= IBM drum storage =

Data-storage devices

In early computers drum storage consisted of a large metal cylinder coated on the outside surface with a ferromagnetic recording material, to provide random access for stored data. Drums were later largely replaced by the hard disk drive.

Drums were used as main memory by IBM in computers including the IBM 305 and IBM 650; IBM also offered drum devices as secondary storage for the 700/7000 series and System/360 series of computers.

==IBM 731==
The IBM 731 is a discontinued storage unit used on the IBM 701. It has a storage capacity of 2,048 36-bit words (9,216 8-bit bytes).

==IBM 732==
The IBM 732 is a discontinued storage unit used on the IBM 702. It has a storage capacity of 60,000 6-bit characters (45,000 8-bit bytes).

==IBM 733==
The IBM 733 is a discontinued storage unit used on the IBM 704 and IBM 709. It has a storage capacity of 8192 36-bit words (36,864 8-bit bytes).

==IBM 734==
The IBM 734 is a discontinued storage unit used on the IBM 705 It has a storage capacity of 60,000 6-bit characters (45,000 8-bit bytes).

== IBM 7320 ==
The IBM 7320 is a discontinued storage unit manufactured by IBM which was announced on December 10, 1962 for the IBM 7090 and 7094 computer systems, was retained for the earliest System/360 systems as a count key data device, and was discontinued in 1965. The 7320 is a vertically mounted head-per-track device with 449 tracks, 400 data tracks, 40 alternate tracks, and 9 clock/format tracks. The rotational speed is 3,490 rpm, so the average rotational delay is 8.6 milliseconds.

Attachment to a 709x system is through an IBM 7909 Data Channel and an IBM 7631 File Control unit, which can attach up to five random-access storage units: a mix of 7320, 1301, and 1302 DASD. One or two 7631 controllers can attach to a computer system, but the system can still attach only a total of five DASD. When used with a 709x, a track holds 2,796 6-bit characters, and a 7320 unit holds 1,118,400 characters. (Note: The actual capacity depends on the contents of the format track, but with full track formatting it is 2,796 6-bit characters/track and 1,118,400 characters/unit.) Data transfer rate is 202,800 characters per second.
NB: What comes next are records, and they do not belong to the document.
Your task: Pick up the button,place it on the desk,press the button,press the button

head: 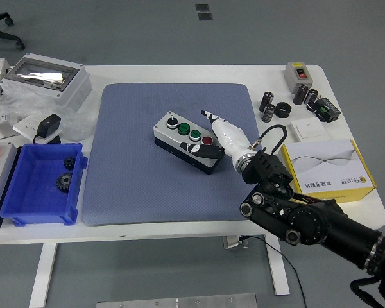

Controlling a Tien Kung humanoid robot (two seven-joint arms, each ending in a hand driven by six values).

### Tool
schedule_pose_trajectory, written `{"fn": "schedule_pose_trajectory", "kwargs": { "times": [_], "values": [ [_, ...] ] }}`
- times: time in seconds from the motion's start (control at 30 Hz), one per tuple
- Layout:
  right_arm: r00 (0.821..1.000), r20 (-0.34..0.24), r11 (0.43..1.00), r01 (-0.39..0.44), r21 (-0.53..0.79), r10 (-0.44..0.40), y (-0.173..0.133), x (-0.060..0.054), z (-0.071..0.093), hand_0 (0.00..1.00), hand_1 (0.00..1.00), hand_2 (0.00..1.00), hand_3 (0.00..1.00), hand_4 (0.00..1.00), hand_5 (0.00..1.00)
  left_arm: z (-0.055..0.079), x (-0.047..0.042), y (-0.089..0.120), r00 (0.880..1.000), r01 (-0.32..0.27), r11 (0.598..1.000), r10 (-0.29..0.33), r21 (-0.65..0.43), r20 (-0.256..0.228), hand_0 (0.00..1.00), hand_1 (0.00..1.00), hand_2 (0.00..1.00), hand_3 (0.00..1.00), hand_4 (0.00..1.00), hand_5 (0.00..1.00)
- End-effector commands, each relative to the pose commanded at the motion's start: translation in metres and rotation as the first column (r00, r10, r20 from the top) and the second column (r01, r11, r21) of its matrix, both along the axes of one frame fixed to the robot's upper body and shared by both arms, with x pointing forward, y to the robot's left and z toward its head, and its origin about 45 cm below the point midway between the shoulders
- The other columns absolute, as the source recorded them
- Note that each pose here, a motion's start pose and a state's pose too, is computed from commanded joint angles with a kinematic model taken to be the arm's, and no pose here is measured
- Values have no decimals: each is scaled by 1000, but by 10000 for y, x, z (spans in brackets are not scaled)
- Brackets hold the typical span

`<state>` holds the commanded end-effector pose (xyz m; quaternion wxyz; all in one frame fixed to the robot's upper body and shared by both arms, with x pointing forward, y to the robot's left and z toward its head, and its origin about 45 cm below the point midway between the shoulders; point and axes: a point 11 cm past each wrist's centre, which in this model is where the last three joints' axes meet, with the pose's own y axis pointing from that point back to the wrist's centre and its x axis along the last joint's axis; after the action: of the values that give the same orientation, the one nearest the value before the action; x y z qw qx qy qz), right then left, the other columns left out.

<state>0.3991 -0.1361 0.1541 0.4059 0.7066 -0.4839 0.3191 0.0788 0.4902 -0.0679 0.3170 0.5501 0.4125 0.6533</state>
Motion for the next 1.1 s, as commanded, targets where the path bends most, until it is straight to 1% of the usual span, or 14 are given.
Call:
{"fn": "schedule_pose_trajectory", "kwargs": {
  "times": [0.2, 0.27, 0.3, 0.47, 0.5, 0.67, 0.7, 0.83, 0.87, 1.07, 1.1],
  "values": [
    [1000, -6, 998, -20, -63, 20, 46, -11, -22, 757, 961, 971, 998, 897, 683, -10, -31, -8, 1000, -5, 1000, 5, -2, -4, 635, 544, 513, 628, 414, 56],
    [1000, -9, 996, -27, -84, 26, 60, -17, -35, 757, 961, 971, 998, 897, 683, -13, -32, -15, 1000, -6, 1000, 6, -3, -4, 635, 544, 513, 628, 414, 56],
    [1000, -11, 995, -30, -94, 30, 67, -21, -40, 728, 944, 965, 998, 902, 688, -15, -31, -19, 1000, -7, 1000, 7, -3, -3, 635, 542, 513, 626, 413, 58],
    [999, -12, 988, -52, -143, 51, 120, -48, -58, 728, 944, 965, 998, 902, 688, -20, -28, -30, 1000, -7, 1000, 7, -6, -3, 635, 542, 513, 626, 413, 58],
    [998, -13, 987, -55, -153, 53, 126, -51, -64, 633, 919, 955, 998, 920, 684, -20, -24, -32, 1000, -6, 1000, 6, -6, -3, 635, 542, 513, 625, 408, 58],
    [999, -2, 980, -51, -192, 52, 109, -44, -72, 633, 919, 955, 998, 920, 684, -21, 18, -43, 1000, 4, 1000, -4, -11, 7, 635, 542, 513, 625, 408, 58],
    [999, 2, 979, -50, -199, 52, 106, -46, -73, 491, 854, 918, 998, 942, 648, -22, 21, -45, 1000, 5, 1000, -5, -12, 8, 633, 541, 513, 623, 407, 60],
    [999, 11, 975, -48, -219, 51, 101, -61, -91, 491, 854, 918, 998, 942, 648, -19, 21, -38, 1000, 9, 1000, -9, -12, 6, 633, 541, 513, 623, 407, 60],
    [999, 12, 974, -47, -222, 51, 101, -65, -95, 407, 783, 855, 951, 951, 495, -16, 21, -32, 1000, 11, 1000, -11, -11, 6, 632, 541, 514, 622, 407, 61],
    [999, 15, 971, -47, -233, 51, 102, -83, -123, 407, 783, 855, 951, 951, 495, -10, 28, -18, 1000, 19, 1000, -19, -10, 8, 632, 541, 514, 622, 407, 61],
    [999, 16, 971, -46, -234, 52, 101, -85, -126, 371, 684, 733, 731, 903, 403, -11, 27, -18, 1000, 20, 1000, -19, -10, 8, 632, 540, 513, 621, 402, 63]
  ]
}}
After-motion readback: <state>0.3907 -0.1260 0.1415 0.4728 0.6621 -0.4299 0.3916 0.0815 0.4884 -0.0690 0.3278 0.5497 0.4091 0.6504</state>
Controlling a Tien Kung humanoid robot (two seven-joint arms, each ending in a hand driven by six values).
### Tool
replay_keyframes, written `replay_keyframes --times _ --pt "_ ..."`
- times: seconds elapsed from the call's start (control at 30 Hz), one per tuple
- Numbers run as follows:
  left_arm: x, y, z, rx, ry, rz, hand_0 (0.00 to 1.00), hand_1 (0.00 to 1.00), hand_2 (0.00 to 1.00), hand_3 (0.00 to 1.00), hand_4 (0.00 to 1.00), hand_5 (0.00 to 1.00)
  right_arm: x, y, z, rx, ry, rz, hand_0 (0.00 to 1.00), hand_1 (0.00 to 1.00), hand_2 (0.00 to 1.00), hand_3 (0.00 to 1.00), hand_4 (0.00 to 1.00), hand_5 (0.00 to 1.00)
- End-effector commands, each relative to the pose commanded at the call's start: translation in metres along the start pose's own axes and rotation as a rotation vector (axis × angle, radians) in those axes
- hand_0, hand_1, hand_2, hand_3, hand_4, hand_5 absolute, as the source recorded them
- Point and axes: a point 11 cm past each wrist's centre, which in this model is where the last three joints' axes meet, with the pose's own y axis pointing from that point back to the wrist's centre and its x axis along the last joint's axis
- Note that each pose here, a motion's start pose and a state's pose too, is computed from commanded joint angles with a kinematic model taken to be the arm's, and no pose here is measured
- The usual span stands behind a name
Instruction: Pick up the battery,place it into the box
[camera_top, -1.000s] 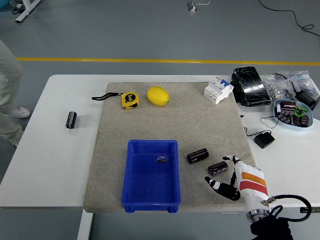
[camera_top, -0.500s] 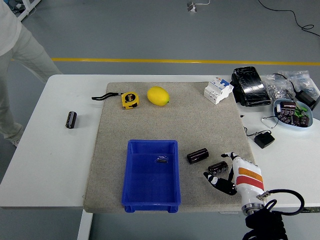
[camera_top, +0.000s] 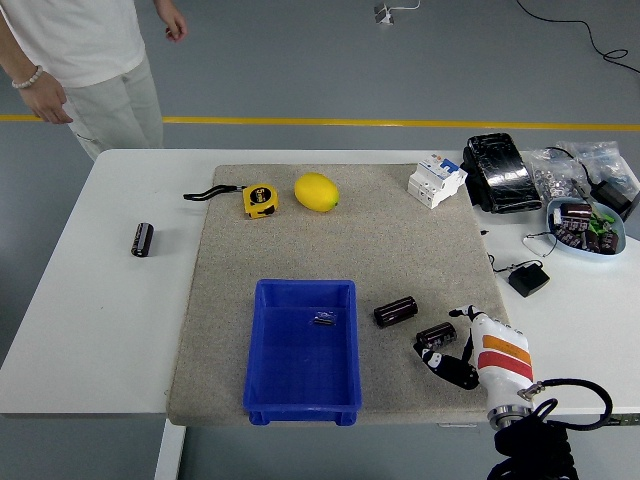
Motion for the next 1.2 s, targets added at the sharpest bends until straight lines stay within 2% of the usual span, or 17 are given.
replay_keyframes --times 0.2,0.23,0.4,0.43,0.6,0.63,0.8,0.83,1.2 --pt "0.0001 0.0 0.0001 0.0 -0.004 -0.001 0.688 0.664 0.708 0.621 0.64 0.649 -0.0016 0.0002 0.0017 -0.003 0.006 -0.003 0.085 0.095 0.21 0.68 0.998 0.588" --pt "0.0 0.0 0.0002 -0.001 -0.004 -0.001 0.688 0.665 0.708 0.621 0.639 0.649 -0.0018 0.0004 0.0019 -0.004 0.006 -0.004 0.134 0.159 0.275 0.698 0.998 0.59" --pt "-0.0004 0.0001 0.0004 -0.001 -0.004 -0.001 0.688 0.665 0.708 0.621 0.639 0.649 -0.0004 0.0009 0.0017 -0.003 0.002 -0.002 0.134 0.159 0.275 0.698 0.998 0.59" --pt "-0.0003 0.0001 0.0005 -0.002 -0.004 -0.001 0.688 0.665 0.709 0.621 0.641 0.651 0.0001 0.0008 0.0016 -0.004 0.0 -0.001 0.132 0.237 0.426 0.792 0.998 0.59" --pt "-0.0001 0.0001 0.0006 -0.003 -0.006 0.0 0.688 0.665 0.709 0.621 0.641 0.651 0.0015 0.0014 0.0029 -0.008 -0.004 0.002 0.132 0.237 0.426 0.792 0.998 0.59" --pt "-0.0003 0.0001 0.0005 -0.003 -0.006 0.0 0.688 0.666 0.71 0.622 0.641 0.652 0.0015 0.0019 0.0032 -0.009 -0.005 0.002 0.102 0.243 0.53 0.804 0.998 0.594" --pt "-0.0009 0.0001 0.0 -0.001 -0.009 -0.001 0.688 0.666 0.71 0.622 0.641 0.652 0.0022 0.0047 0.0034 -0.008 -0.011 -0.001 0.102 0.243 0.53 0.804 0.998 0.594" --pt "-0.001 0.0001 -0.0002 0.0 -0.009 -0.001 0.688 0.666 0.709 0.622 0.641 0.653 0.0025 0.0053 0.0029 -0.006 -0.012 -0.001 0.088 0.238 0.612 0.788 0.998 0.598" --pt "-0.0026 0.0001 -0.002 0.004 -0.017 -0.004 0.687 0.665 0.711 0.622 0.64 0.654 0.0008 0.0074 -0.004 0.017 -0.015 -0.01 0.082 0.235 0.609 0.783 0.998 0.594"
The 7320 attaches to a System/360 computer through a channel and an IBM 2841 Storage Control unit. Each 2841 can attach up to eight 7320 devices. When used with System/360, a track holds 2,081 8-bit bytes, and a 7320 unit holds 878,000 bytes. Data transfer rate is 135,000 bytes per second.
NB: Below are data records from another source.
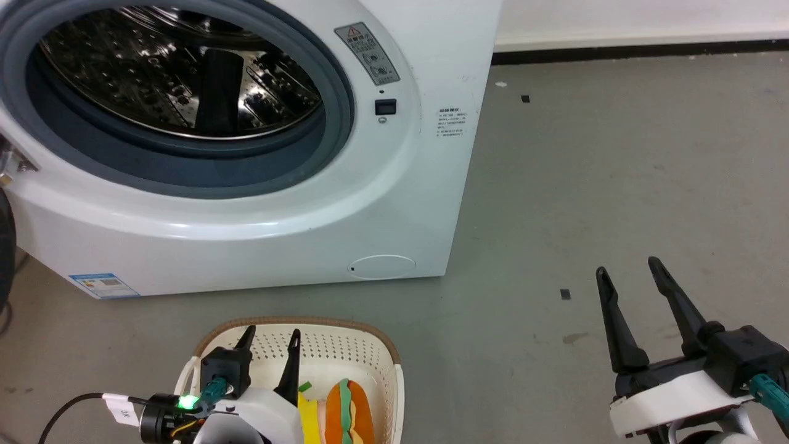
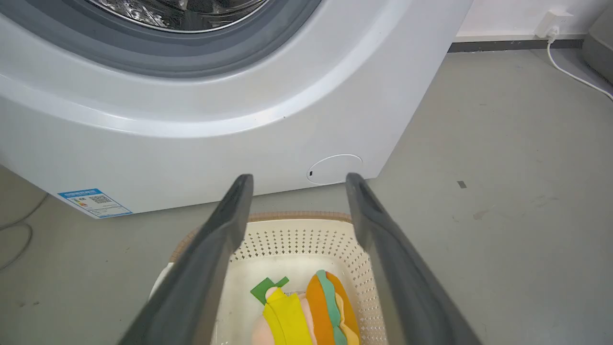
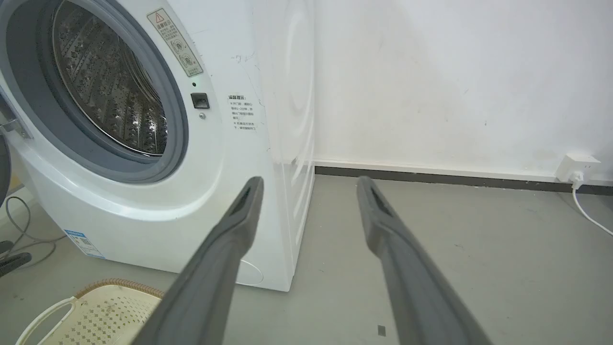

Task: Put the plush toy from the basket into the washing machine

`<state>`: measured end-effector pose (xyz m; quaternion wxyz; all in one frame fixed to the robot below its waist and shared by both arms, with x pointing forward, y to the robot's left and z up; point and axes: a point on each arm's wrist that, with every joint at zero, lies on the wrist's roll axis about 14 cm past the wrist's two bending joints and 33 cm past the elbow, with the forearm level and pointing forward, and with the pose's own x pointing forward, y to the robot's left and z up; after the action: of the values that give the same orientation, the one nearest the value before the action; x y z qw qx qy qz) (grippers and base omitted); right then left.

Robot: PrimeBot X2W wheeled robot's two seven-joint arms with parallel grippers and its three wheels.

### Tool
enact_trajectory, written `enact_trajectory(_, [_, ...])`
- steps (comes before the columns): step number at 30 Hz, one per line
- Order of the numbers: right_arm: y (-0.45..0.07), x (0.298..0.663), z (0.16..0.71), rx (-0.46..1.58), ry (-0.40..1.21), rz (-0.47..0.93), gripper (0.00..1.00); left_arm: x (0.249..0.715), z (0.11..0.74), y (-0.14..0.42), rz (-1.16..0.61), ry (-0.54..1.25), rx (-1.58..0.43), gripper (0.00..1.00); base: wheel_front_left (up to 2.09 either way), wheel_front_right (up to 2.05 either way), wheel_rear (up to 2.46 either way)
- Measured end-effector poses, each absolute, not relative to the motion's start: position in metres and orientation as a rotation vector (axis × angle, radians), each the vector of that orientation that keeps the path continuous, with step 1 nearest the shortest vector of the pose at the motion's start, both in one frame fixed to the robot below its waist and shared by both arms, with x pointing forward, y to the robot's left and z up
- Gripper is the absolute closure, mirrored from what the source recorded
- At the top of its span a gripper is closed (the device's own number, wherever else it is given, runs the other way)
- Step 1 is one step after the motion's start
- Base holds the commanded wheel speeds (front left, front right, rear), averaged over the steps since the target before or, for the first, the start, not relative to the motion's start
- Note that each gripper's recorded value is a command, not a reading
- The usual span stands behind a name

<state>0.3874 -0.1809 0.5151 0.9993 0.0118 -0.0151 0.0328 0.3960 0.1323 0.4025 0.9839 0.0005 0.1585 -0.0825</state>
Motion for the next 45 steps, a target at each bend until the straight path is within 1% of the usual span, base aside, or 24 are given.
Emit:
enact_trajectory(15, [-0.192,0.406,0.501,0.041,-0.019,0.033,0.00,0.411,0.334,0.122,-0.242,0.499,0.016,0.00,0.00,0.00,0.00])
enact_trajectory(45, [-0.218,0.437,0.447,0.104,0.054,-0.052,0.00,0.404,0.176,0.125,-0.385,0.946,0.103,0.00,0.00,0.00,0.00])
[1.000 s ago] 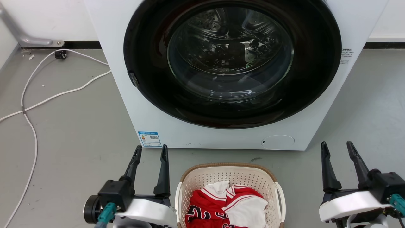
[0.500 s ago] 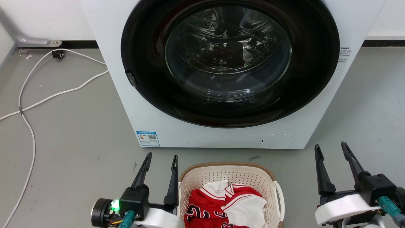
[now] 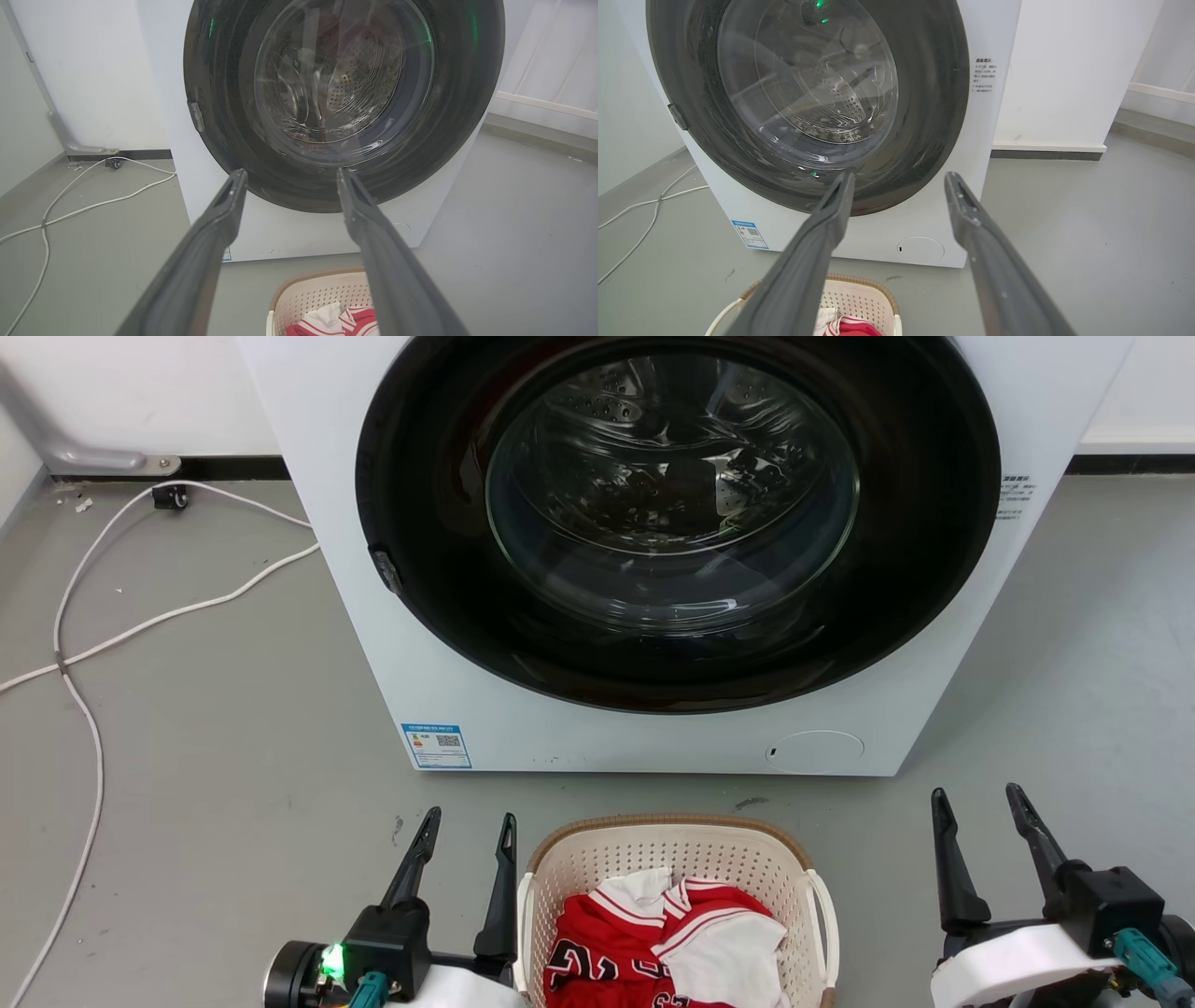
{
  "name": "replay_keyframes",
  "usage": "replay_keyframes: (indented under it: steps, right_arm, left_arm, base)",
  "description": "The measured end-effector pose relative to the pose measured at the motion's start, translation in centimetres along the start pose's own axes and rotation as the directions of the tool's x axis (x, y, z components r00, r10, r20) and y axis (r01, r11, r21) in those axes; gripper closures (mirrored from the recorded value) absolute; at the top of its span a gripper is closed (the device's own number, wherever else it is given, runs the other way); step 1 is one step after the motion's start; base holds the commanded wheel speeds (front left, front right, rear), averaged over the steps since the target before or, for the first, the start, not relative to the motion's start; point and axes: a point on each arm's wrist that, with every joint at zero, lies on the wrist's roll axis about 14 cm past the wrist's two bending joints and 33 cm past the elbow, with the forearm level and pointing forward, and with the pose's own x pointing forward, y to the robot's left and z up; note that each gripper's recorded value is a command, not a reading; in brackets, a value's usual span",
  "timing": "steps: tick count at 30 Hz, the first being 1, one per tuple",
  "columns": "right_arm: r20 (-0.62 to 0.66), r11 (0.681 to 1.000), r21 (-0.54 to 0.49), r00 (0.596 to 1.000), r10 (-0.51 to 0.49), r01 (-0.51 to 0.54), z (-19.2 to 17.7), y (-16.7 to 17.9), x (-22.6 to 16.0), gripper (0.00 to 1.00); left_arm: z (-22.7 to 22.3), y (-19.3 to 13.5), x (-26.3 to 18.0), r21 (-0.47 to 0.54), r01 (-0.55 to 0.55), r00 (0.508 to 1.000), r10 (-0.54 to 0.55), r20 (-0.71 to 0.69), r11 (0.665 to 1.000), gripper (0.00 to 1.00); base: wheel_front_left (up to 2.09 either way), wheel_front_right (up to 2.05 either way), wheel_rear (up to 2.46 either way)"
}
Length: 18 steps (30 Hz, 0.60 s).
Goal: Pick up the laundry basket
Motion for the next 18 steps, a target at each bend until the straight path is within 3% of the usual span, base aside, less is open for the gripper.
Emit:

The 7320 was superseded by the IBM 2301 in mid-1966.

==IBM 2301==
The IBM 2301 is a magnetic drum storage device introduced in the late 1960s to "provide large capacity, direct access storage for IBM System/360 Models 65, 67, 75, or 85." The vertically mounted drum rotates at around 3,500 revolutions per minute, and has a head-per-track access mechanism and a capacity of 4 MB. The 2301 has 800 physical tracks; four physical tracks make up one logical track which is read or written as a unit. The 200 logical tracks have 20,483 bytes each. The average access time is 8.6 ms, and the data transfer rate is 1,200,000 bytes per second. The 2301 attaches to a System/360 via a selector channel and an IBM 2820 Storage Control Unit, which can control up to four 2301 units.

==IBM 2303==
The IBM 2303 is a magnetic drum storage device with the same physical specifications as the IBM 2301. The difference is that the 2303 reads and writes one physical track at a time, rather than the four in the 2301, reducing the data transfer rate to 312,500 bytes per second. The 2303 attaches to System/360 through a channel and an IBM 2841 Storage Control Unit, which can attach up to two 2303 units.